Dr. Jarrod Hardke & Scott Stiles
Oct. 20, 2016 No. 2016-28 www.uaex.edu/rice
Unfortunately only negative yield reports continued to flow in over the past month. The take home message is hybrids were 0-20 bu/acre below expectation and similar to 2015, while varieties were 20-40+ bu/acre below expectation and further below 2015.
Beyond the yield issues, concerns have turned toward milling yield and quality. Milling yields have been notably off this year – low test weights are an indicator of thinner grain that is more prone to breakage – and any grains that sprouted in the August rains would contribute to lower milling yields.

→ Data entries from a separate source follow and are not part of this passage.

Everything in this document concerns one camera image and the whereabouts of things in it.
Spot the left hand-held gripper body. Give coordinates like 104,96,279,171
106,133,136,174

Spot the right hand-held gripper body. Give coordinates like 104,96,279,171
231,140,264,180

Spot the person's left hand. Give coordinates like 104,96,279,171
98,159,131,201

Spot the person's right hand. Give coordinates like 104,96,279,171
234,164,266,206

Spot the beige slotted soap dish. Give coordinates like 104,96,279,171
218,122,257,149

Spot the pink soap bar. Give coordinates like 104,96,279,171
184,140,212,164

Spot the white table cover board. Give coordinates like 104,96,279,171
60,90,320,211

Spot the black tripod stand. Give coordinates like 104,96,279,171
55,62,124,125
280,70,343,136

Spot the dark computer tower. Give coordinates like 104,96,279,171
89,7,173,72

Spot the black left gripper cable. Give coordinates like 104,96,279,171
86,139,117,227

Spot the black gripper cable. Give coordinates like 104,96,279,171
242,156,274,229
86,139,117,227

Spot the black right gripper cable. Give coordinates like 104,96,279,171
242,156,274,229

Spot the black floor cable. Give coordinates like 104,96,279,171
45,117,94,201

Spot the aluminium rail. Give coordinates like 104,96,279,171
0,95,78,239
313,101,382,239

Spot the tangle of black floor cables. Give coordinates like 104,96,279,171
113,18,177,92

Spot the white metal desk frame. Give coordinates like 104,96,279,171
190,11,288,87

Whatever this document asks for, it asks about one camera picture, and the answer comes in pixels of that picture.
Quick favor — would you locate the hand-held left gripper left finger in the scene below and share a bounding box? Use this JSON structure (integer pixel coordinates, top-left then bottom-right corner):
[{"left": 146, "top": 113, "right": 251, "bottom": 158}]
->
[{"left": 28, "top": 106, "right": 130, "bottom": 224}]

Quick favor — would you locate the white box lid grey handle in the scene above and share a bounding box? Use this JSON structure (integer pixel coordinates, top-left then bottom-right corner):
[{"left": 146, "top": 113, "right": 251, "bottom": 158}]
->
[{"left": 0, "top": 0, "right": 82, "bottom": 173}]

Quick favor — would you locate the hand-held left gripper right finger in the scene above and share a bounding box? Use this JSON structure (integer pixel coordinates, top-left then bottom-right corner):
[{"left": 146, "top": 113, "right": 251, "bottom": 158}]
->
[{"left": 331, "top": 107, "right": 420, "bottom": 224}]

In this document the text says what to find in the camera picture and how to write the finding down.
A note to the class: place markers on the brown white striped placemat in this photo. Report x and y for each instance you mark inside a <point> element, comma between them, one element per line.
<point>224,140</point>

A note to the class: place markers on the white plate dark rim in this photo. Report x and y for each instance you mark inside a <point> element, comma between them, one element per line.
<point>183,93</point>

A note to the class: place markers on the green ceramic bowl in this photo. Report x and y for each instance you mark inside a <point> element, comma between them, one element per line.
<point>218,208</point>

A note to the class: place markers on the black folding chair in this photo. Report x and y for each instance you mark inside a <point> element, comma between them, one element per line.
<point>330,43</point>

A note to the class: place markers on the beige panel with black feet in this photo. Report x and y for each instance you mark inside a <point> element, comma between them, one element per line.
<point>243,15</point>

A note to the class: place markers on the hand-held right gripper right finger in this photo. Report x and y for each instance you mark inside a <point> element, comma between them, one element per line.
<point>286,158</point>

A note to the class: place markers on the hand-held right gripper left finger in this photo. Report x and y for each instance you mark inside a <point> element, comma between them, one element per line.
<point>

In the later rice harvested increases in kernel smut and false smut were prevalent. While this isn’t necessarily unusual, these diseases notoriously show up in later-planted rice, the way and the degree to which they showed up were odd. False smut in particular showed up extremely late and in a number of cases due to wet conditions formed on the outside of kernels instead of taking the place of the kernel as they usually do.
And we can’t forget our good friend the rice stink bug. He was persistent until the bitter end this year. For many it was a surprise to still be battling this pest after draining, but battle we did. And some clearly decided to let it go and stop spraying – the damage levels are very high where this occurred. Put simply – if a pest is there he’s eating something. If there aren’t many kernels to feed on they’ll be concentrated on those. That’s what happened here.
Unfortunately there aren’t many positives to add in the market update. See Table 1 for the updated state yield and production estimates compared to the past several years. Note that the production estimate for 2016 has now fallen below that of 2010 and 2014.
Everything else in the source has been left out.